Tightly written and perfectly cast, this goofy late-90s horror-comedy about an Egyptian curse is the perfect comfort watch

I like The Mummy. At a pinch, I am fairly sure I could close my eyes, clear my head and play the entire movie in my head from start to finish. I have watched it that many times.

It began when I was 10, when my family all packed in my grandfather’s flat to watch the then new-ish movie on VCD. There were murders, dead bodies coming back to life, and a monster that could control sand into a huge version of its face, big enough to consume a plane! It was absolutely terrifying. I couldn’t wait to see it , and it has been playing loop, in the background of my entire life, ever since.

The plot of this 1999 film is really straightforward. Anck-Su-Namun immediately takes her own life, with the knowledge that Imhotep brings her back from the dead. But before he could, he is put to death and buried with a curse: if anyone should dare release him, he’ll come back as a all-powerful mummy.

The cinematic outcome is a complete joy.
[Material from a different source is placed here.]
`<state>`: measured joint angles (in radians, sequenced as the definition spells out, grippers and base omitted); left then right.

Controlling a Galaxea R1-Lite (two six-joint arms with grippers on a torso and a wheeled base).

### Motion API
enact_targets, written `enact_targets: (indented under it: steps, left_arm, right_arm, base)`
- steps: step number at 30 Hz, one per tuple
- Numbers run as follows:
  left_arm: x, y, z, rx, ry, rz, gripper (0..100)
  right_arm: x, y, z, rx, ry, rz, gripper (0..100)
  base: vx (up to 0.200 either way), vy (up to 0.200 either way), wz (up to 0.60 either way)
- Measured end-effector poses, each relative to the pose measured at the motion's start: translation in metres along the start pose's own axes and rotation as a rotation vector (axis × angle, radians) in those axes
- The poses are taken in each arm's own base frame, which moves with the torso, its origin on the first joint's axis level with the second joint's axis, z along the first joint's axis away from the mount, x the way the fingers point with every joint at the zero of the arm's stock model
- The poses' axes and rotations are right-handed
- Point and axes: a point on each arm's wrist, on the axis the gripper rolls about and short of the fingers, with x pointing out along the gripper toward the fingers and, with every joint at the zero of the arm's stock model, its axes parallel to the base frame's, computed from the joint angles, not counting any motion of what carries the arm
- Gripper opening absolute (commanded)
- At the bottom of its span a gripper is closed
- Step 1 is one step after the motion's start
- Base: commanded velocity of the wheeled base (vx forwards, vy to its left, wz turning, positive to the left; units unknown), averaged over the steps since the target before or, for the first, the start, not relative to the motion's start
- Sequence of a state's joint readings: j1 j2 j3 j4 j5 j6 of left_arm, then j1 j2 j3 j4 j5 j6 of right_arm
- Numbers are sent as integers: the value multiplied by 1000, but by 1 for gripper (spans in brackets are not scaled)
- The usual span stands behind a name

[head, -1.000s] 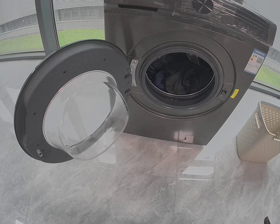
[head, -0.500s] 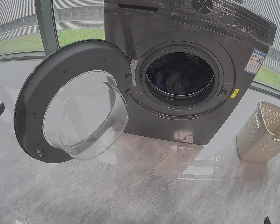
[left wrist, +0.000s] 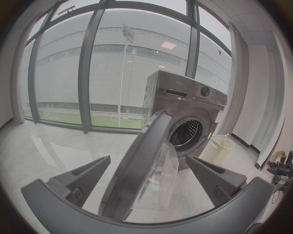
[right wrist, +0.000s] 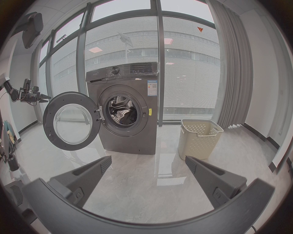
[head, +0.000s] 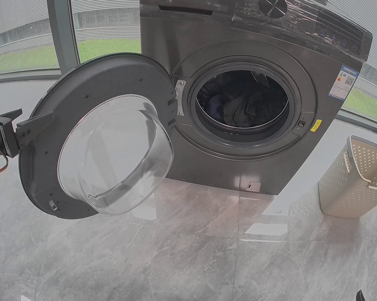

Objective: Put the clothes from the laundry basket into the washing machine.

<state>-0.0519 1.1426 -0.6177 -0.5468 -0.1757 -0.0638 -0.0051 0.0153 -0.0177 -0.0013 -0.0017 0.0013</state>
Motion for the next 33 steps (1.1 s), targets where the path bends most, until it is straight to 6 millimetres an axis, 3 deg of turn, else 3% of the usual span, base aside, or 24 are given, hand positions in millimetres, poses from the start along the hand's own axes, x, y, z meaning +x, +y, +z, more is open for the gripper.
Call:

While technically it’s a picture of a 1932 movie of the exact same title from Karl Freund, the manager behind the classic Dracula with Bela Lugosi, The Mummy of 1999 is quite much its own thing: comedy and horror and experience all perfectly balanced.

The three of them spend the film getting into supernatural scrapes, fighting baddies both living and dead, and rebounding one-liners off each other comfortably and continuously. Arnold Vosloo plays the titular Mummy as equally ugly and menacing without undermining the humour of the movie.

The older I get, the more I realise that they caught lightning in a bottle with this film and, to the same degree, with its sequel The Mummy Returns. It is superbly written, perfectly cast and as they walk the difficult line between terror and bizarre comedy, somehow everybody is tonally on the exact same page. Never is the rare collision of great luck and ability in The Mummy more evident than when you encounter the abject failure of this third movie in the franchise, The Mummy: Tomb of the Dragon Emperor. It’s a fantastic concept in theory and the majority of the core cast are in it, doing their best. And remove Weisz, reevaluate the function of the annoying son and throw in a couple of yetis (if I was joking), along with the magic is gone. Not Michelle Yeoh can save it. It’s abominable. Leave it out of the rewatch cycle. Pretend it does not exist.

The thing about seeing the same movie so many times starting from the age of 10 is that it has grown up with me. I don’t just love The Mummy for the nostalgia of it all — it is an objectively good movie — but memories of the different times I’ve watched it do operate like a golden thread throughout my life. I’m 10 seeing it with my extended family. I am 14 and it’s playing on the TV of my friend’s living room since she, her mother and I drink milkshakes, and as time passes, that day arrives to reside in my head for a representation of school summer vacations. I’m 17 and placing the DVD of The Mummy dip into the participant and my dad asks what movie it is. I tell him it is the sequel to The Mummy. “Then shouldn’t it be called. . .The Daddy?” He answers with a laugh.

The Mummy is the best rewatch movie — both for the comfort in its familiarity and at the newest details you appreciate on every seeing, even the 100th. Horror provides way to humour. Different jokes become less humorous. Villains become less black and white. I’m going to be watching this film for the rest of my life.